Reproduce word for word the lines between those holding "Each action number" and "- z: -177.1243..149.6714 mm", inclusive, and nothing else from the data below.

--- START ---

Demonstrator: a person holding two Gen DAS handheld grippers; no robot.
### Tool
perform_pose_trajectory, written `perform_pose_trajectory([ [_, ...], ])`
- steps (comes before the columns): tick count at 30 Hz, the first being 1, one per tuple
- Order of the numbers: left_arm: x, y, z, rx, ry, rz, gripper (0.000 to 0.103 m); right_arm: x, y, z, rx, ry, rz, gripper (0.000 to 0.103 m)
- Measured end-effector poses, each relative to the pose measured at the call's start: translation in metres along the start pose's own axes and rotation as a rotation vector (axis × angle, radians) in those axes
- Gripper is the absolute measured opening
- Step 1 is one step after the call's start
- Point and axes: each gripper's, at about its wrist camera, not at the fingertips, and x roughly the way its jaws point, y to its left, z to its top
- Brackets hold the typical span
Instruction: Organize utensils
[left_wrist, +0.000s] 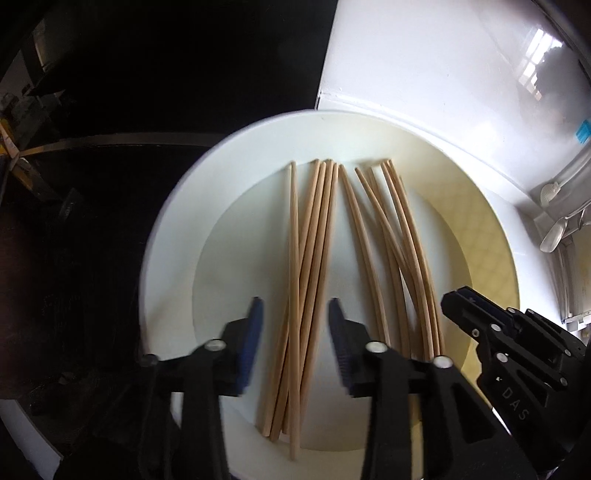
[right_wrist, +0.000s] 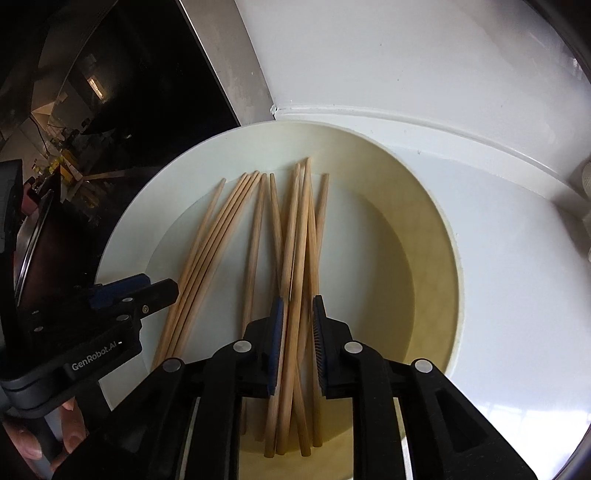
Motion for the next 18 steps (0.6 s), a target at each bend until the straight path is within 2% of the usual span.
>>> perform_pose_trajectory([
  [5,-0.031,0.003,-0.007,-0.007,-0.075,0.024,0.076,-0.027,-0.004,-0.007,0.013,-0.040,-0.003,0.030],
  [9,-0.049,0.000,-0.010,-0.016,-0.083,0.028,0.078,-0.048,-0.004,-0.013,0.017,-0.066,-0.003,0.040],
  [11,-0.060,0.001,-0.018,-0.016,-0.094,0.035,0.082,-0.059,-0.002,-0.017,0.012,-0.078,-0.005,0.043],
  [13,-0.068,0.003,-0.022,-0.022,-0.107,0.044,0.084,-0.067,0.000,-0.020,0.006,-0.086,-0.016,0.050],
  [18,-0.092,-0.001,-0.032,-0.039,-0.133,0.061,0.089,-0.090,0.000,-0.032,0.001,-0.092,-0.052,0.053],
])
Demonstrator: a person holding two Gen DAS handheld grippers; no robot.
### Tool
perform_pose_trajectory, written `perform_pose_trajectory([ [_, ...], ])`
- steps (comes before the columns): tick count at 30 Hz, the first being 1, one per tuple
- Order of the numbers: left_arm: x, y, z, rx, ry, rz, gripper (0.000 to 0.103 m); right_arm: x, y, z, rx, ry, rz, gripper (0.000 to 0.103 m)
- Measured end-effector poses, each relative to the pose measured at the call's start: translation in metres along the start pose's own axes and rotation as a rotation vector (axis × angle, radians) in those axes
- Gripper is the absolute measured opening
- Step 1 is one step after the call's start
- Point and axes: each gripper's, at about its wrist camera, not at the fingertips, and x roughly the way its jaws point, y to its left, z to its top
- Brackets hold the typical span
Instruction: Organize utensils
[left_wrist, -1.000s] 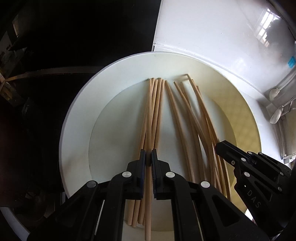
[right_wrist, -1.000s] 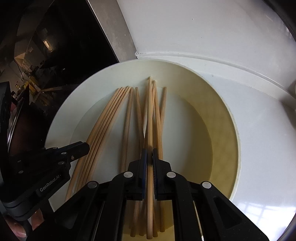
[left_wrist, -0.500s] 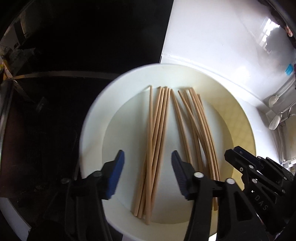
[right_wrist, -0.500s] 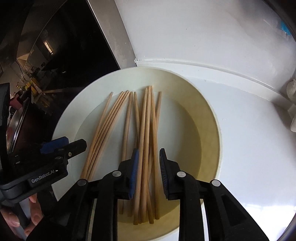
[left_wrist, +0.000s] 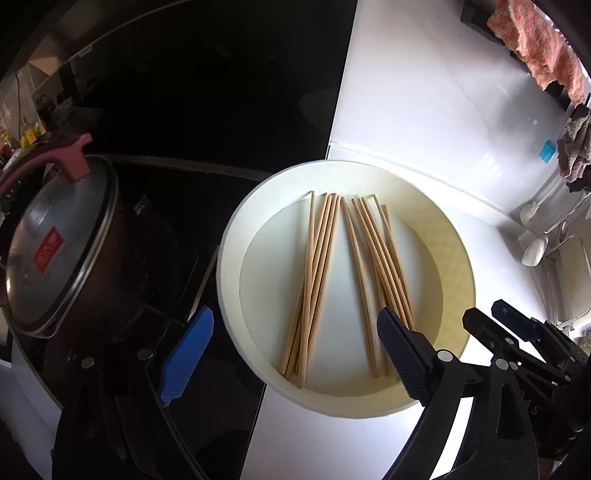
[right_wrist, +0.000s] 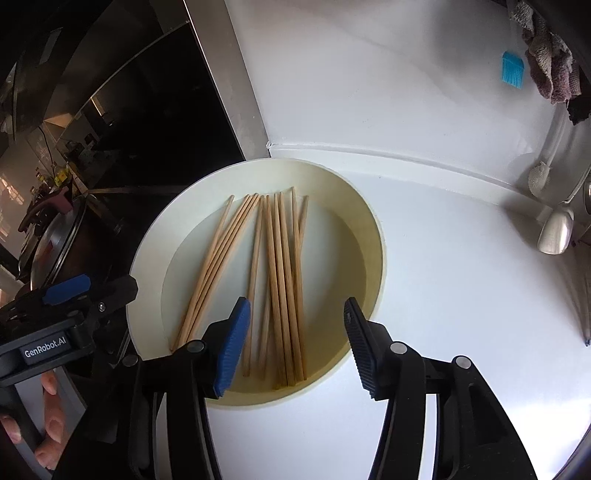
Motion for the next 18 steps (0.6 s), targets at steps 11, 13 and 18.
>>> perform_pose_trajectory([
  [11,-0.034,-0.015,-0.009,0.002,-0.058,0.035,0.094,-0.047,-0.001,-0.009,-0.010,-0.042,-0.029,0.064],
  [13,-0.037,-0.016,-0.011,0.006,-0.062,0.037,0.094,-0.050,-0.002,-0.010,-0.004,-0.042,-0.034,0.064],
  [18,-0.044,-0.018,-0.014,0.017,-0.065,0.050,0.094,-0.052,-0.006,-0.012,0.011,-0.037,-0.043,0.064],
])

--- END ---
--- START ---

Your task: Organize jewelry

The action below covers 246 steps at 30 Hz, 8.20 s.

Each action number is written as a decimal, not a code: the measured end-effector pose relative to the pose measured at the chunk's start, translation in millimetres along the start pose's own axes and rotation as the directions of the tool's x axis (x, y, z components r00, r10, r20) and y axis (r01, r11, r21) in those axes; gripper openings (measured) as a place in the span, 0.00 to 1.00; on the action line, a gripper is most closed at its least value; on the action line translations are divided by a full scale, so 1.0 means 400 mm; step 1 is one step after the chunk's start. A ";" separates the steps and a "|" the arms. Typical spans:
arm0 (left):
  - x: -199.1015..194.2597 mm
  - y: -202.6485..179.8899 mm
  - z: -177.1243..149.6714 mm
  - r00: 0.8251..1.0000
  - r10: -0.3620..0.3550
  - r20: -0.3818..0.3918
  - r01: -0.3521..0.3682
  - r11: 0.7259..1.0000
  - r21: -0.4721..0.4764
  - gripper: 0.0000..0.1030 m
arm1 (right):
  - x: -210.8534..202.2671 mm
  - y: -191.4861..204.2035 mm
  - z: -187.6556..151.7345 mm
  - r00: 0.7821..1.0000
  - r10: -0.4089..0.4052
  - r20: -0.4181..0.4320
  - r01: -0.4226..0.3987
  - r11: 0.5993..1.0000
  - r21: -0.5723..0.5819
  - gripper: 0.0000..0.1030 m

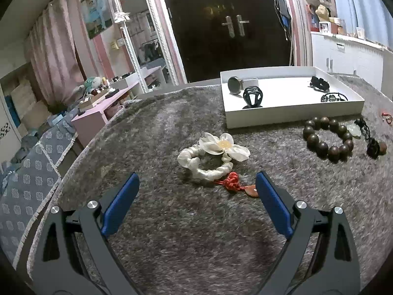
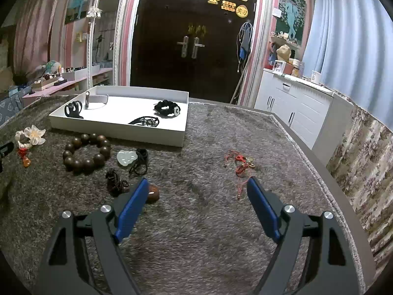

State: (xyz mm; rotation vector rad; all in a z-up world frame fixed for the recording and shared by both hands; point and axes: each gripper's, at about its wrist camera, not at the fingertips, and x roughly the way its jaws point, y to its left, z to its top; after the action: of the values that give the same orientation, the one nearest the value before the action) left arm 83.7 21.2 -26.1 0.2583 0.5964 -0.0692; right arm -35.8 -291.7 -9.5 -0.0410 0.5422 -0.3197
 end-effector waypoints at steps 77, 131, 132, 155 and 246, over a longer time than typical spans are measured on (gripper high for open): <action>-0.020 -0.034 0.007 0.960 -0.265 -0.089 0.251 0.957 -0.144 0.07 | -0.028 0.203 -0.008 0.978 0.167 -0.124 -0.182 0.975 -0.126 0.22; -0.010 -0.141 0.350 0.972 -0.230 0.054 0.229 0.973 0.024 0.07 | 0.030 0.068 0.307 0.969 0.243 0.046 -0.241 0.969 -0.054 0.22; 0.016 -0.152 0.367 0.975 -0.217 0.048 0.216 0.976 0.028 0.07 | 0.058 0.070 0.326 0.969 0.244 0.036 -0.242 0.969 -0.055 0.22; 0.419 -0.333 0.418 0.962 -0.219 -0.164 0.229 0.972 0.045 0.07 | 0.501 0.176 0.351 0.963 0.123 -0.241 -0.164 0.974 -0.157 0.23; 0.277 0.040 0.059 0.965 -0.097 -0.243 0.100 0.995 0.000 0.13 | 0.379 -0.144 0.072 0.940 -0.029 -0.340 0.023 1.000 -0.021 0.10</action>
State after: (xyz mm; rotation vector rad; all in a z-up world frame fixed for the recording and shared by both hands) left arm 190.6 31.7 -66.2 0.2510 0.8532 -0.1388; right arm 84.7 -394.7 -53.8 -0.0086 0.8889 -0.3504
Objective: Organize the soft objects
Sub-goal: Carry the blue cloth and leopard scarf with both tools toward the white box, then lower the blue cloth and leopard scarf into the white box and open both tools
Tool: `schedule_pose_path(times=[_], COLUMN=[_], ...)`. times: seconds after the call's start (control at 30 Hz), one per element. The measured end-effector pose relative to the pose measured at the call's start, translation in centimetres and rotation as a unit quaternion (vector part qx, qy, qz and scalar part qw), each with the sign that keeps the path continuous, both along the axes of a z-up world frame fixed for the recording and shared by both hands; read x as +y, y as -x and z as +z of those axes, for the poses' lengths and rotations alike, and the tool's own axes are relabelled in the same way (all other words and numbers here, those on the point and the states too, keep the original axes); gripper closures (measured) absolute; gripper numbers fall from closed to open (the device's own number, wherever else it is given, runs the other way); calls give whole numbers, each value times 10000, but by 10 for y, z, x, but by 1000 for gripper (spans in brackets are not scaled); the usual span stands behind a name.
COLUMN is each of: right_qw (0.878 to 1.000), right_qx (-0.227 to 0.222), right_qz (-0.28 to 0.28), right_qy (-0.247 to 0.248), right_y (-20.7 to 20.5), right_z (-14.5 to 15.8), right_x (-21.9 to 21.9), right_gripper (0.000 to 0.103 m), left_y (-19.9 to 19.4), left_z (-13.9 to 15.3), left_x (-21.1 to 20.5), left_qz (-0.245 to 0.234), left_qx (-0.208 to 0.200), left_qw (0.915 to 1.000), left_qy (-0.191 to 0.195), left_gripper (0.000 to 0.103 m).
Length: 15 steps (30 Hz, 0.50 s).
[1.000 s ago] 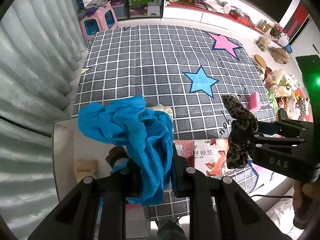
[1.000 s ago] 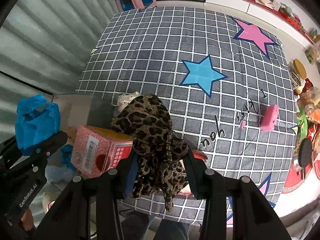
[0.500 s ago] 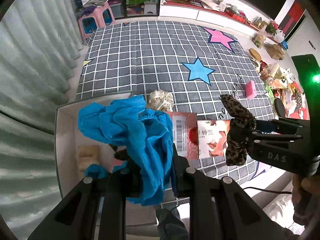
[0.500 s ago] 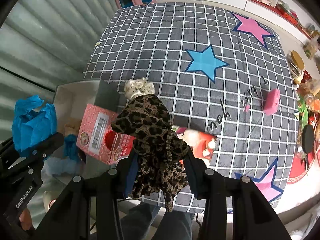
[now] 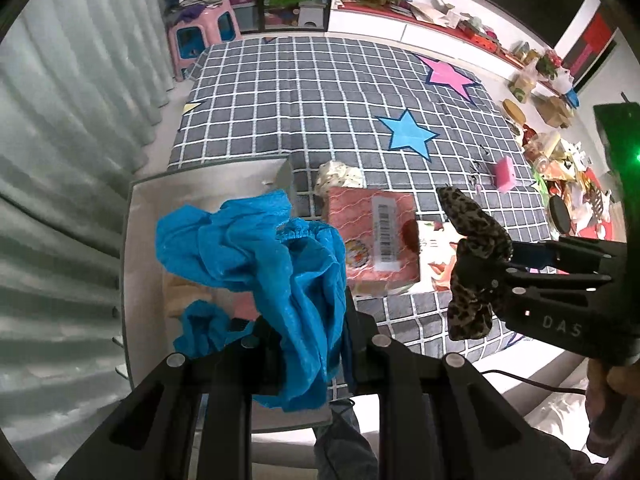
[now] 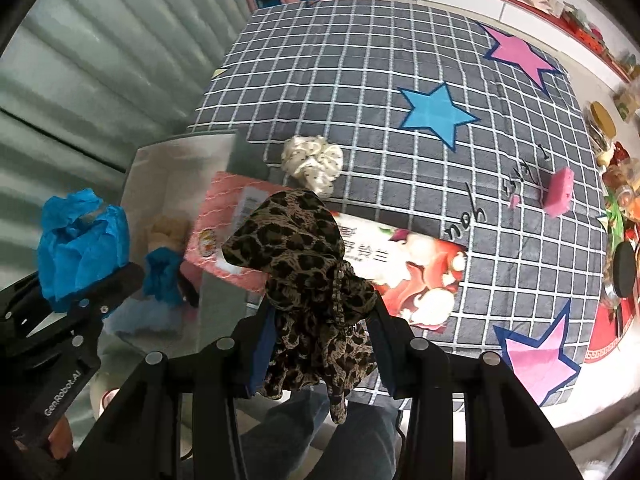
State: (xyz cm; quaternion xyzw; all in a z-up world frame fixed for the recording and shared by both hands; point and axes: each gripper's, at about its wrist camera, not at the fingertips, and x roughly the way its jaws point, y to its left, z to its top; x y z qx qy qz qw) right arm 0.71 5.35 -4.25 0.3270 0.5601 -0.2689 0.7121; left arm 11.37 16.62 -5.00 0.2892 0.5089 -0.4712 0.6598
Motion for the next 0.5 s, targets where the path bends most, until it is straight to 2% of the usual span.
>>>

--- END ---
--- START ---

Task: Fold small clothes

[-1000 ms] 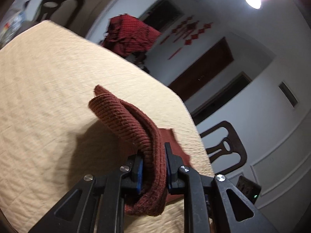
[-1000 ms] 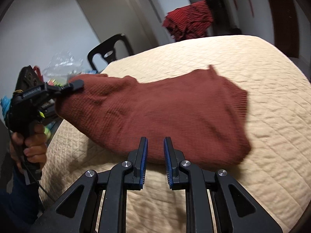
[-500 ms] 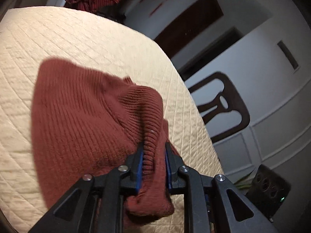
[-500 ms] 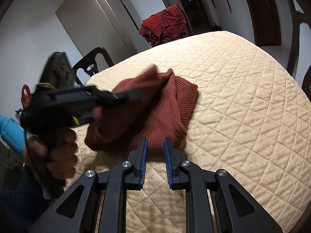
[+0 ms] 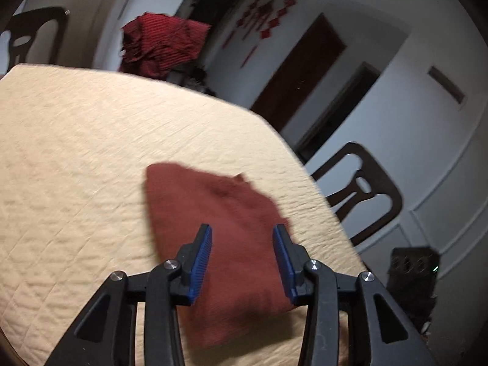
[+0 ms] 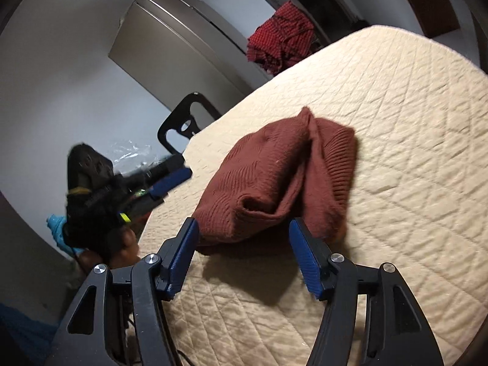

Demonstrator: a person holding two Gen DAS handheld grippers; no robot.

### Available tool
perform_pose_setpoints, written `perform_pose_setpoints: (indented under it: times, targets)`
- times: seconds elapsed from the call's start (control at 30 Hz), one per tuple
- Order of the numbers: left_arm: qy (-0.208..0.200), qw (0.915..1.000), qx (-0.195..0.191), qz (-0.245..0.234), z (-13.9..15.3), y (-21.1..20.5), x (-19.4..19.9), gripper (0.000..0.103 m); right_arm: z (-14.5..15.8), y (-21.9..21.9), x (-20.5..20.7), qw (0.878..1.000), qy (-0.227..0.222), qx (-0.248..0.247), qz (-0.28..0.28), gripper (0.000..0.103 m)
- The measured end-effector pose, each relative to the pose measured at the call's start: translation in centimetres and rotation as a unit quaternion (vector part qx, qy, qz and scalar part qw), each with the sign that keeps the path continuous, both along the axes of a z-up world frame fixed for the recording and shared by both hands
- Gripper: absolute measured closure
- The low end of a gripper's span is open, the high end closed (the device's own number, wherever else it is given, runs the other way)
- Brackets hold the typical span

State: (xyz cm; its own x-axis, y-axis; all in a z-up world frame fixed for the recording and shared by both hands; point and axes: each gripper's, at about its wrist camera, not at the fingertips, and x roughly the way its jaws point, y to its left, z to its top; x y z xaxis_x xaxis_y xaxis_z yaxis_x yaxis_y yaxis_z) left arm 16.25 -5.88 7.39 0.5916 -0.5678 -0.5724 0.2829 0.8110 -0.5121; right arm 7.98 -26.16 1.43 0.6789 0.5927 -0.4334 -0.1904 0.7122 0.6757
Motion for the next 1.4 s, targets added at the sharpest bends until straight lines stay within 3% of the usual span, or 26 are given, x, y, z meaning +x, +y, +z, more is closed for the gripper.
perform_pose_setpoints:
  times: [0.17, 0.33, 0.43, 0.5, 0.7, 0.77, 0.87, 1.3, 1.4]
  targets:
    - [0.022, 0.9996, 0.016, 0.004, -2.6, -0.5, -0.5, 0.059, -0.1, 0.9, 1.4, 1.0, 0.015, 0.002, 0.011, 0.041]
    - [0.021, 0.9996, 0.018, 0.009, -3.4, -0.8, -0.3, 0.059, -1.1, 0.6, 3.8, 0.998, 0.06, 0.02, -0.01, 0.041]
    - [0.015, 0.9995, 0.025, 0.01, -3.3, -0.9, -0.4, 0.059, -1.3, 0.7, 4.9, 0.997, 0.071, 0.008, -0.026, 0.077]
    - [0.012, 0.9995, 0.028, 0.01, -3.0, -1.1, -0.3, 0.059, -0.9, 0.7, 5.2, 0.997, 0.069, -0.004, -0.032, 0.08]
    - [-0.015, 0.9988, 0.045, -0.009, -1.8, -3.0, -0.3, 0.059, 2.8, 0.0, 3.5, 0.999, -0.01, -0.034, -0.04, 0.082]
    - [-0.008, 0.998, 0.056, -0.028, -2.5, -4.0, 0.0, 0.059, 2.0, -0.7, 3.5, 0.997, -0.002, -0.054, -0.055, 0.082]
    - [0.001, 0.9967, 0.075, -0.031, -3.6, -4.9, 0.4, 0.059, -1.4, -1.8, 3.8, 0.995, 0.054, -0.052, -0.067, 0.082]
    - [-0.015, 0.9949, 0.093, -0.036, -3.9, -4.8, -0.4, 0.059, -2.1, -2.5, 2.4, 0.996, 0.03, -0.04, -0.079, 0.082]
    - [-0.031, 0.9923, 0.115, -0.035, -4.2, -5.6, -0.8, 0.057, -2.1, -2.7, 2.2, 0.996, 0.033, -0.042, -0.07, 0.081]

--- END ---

# [Output for this task]
Each action number is written as a decimal, not a code: the measured end-effector pose relative to the pose measured at the chunk's start, translation in millimetres along the start pose's own axes and rotation as the directions of the tool's x axis (x, y, z components r00, r10, r20) and y axis (r01, r11, r21) in those axes; gripper openings (measured) as a place in the span, 0.00 to 1.00; on the action line, a gripper is most closed at its least value; on the action line translations are divided by a full scale, so 1.0 means 400 mm; step 1 is one step after the chunk's start. A ";" separates the steps and a "|" the arms. Typical spans:
arm0 (left):
  - x: -199.1015..194.2597 mm
  - y: -202.6485..179.8899 mm
  - z: -177.1243..149.6714 mm

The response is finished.